La proposition prébudgétaire du SCFP, Un plan pour tous les Néo-Brunswickois, a été présentée lors d’une conférence de presse lundi.

Le syndicat dit vouloir profiter de la foulée de la grève provinciale qui a eu lieu à la fin de l’année dernière afin d’obtenir de meilleures conditions pour les travailleurs du secteur public et la population de la province.

Gabrielle Ross-Marquette

Gabrielle Ross-Marquette, conseillère syndicale en recherche pour le SCFP au Nouveau-Brunswick et à l’Île-du-Prince-Édouard.

Photo : Radio-Canada

Gabrielle Ross-Marquette, conseillère syndicale en recherche pour le Syndicat canadien de la fonction publique, explique que le syndicat souhaite d’abord et avant tout que le gouvernement investisse davantage dans les services publics. Les investissements dans le secteur public sont un moteur important de la croissance économique, de l’augmentation de la productivité et de la prospérité partagée, selon elle.

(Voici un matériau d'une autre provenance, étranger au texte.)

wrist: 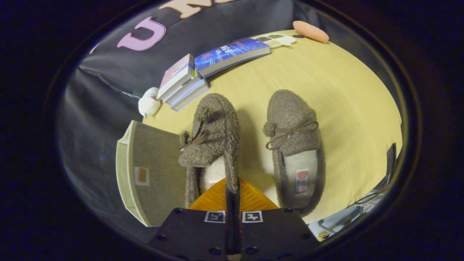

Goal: Open the storage box then place both shoes into the box .Put the left shoe in first, then the right shoe, with the right side of both shoes facing outward in a uniform manner.

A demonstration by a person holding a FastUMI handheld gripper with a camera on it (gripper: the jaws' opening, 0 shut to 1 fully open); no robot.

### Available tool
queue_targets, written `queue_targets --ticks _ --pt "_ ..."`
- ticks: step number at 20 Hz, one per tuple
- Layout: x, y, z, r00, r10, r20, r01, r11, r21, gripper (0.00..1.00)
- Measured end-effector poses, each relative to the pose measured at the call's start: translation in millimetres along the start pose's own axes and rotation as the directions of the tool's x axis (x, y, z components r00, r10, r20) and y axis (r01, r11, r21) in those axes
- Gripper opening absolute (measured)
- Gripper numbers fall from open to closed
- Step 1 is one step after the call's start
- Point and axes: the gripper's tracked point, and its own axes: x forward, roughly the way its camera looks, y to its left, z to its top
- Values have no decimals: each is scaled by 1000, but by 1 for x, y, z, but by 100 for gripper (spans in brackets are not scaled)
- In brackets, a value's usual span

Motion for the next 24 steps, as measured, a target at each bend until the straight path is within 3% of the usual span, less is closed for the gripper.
queue_targets --ticks 6,13,18,24 --pt "-45 58 27 991 113 75 -111 993 -29 3" --pt "-99 150 42 955 266 127 -255 962 -97 3" --pt "-100 205 23 939 335 80 -326 939 -110 3" --pt "-72 235 -24 941 337 -16 -336 931 -141 3"
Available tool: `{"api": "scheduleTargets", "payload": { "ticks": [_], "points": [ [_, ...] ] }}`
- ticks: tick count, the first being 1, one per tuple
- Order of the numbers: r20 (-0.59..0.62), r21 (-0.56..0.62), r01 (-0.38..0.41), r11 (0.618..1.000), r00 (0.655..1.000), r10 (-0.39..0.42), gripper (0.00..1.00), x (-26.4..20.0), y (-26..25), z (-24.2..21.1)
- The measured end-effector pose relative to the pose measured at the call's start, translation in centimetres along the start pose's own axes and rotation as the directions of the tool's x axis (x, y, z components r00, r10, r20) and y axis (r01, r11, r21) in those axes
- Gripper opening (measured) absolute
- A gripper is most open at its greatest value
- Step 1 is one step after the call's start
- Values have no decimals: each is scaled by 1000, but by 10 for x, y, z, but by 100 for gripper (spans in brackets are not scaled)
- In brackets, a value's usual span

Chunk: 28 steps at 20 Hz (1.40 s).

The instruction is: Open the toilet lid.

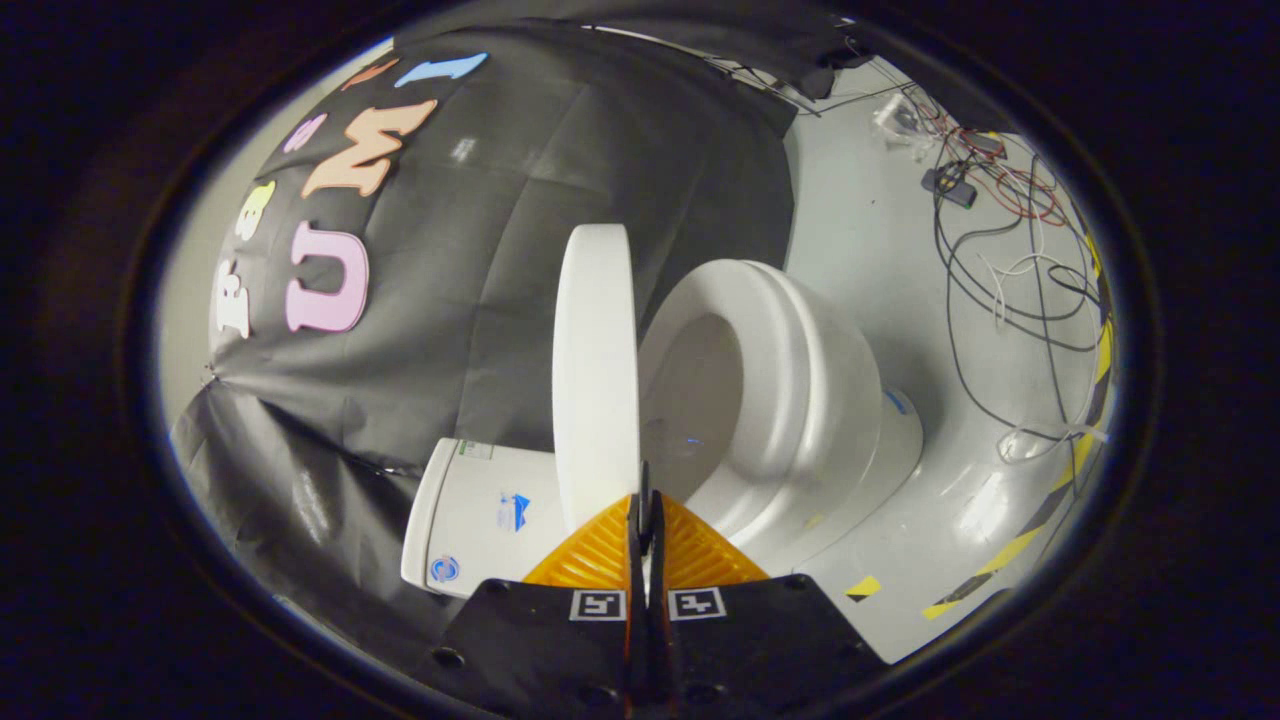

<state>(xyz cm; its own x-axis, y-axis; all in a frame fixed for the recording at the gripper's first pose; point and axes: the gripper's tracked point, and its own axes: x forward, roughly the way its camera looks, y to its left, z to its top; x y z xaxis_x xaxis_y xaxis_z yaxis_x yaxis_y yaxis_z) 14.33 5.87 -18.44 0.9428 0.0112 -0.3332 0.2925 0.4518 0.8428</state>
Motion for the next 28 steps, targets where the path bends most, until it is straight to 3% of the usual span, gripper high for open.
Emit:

Avec l’annonce du gouvernement du Nouveau-Brunswick d’un surplus budgétaire de 487,8 millions de dollars, le SCPF indique dans un communiqué qu’il s’agit d’ une occasion historique de présenter notre vision d’un gouvernement qui travaille pour tout le monde, pas seulement pour quelques privilégiés.

Les principales propositions

Six propositions sont présentées dans le plan prébudgétaire du syndicat.

D’abord, investir afin d’avoir des salaires justes. Selon le Syndicat canadien de la fonction publique, l’augmentation prévue du salaire minimum à 13,75 $ en octobre prochain n’est pas suffisante. On sait qu’un salaire décent selon certains calculs qui ont été faits […] se situe autour du 20 $ un peu partout dans la province, explique Gabrielle Ross-Marquette.

Le Syndicat canadien de la fonction publique souhaite aussi des services universels de garde à l’enfance. Des investissements seraient utilisés pour créer des garderies dans des infrastructures déjà existantes.

Une autre proposition est de réformer le secteur de soins de longue durée, qui compte plusieurs entreprises à but lucratif, et de rendre ces soins publics.

Le plan propose également des mesures afin de rendre le logement et l’électricité plus abordable pour les habitants de la province.

Finalement, le SCPF souhaite garder les services publics, alors que des réformes majeures en éducation, dans le monde municipal et dans les soins de santé sont en vigueur.

Les syndicats peu consultés

Daniel Légère, président de la Fédération des travailleurs et travailleuses du Nouveau-Brunswick, déplore le manque de consultation de la part des syndicats lors des consultations pour le budget.

Lui-même a réussi à discuter avec le ministre des Finances Ernie Steeves pendant 15 minutes, mais il a indiqué lors de la conférence de presse du SCFP que les autres groupes syndicaux de la province n’ont pas eu cette chance.

Le manque de consultation avec les syndicats de la province, on dirait que c’est un problème systématique au Nouveau-Brunswick.

Gabrielle Ross-Marquette confirme que le SCFP n’a pas eu d’invitation lors des consultations pour le budget, une première depuis des dizaines d’années.

Le gouvernement de la province a indiqué, par courriel, avoir consulté les syndicats individuellement au cours de la dernière année. Il indique aussi que les Néo-Brunswickois ont été invités à partager leurs commentaires concernant le budget en ligne.

La proposition prébudgétaire du Syndicat canadien de la fonction publique sera envoyée au gouvernement pour consultation.

Le budget du Nouveau-Brunswick sera dévoilé le 22 mars prochain.